# INSTRUCTIONS TO FOLLOW
Using the listing below, show all lines that hold the word "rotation".

# DATA SHOWN

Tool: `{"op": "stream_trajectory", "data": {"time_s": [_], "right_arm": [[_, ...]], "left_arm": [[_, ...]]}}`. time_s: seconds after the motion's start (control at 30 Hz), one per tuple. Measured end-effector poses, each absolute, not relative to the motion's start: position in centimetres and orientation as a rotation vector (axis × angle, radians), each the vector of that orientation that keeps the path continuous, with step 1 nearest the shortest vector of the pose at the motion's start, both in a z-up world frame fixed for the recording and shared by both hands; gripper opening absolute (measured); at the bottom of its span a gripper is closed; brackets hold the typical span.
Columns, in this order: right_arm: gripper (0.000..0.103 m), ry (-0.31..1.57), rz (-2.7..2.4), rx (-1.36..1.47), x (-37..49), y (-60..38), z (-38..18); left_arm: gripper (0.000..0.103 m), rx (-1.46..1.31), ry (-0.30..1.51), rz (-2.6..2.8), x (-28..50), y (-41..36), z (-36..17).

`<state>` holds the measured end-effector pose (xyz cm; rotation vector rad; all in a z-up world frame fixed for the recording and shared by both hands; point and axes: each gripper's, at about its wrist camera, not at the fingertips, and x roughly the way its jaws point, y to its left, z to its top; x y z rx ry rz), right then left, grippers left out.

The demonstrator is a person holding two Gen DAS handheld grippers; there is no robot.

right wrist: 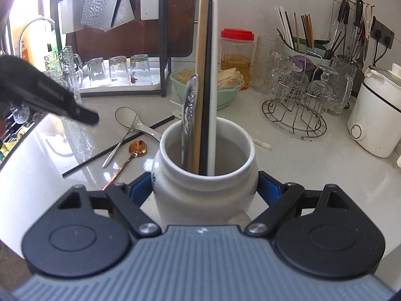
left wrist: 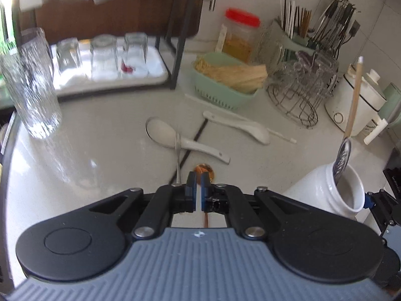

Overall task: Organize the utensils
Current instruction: 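Lift the copper spoon upright with the left tool toward the jar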

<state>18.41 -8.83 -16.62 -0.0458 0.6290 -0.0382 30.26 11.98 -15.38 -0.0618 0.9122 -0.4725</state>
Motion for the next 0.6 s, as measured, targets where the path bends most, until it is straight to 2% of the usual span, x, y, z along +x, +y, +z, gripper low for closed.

# RESULT OF THE TASK
Tool: `{"op": "stream_trajectory", "data": {"time_s": [_], "right_arm": [[_, ...]], "left_arm": [[_, ...]]}}`. time_s: seconds after the motion's start (control at 30 Hz), one per tuple. Measured end-effector poses, each absolute, not relative to the motion's start: position in centimetres and orientation as a rotation vector (axis × angle, radians), each the vector of that orientation that keeps the path continuous, with step 1 nearest the shortest vector of the pose at the motion's start, both in a z-up world frame fixed for the recording and shared by both hands; gripper opening absolute (measured); at the bottom of its span a gripper is closed; brackets hold the typical span.
`<state>` holds the measured end-effector pose (xyz cm; rotation vector rad; all in a z-up world frame fixed for the recording and shared by both hands; point and axes: each gripper's, at about its wrist camera, not at the fingertips, and x roughly the way its jaws point, y to its left, z to its top; x y z rx ry rz), right then left, grippers left out.

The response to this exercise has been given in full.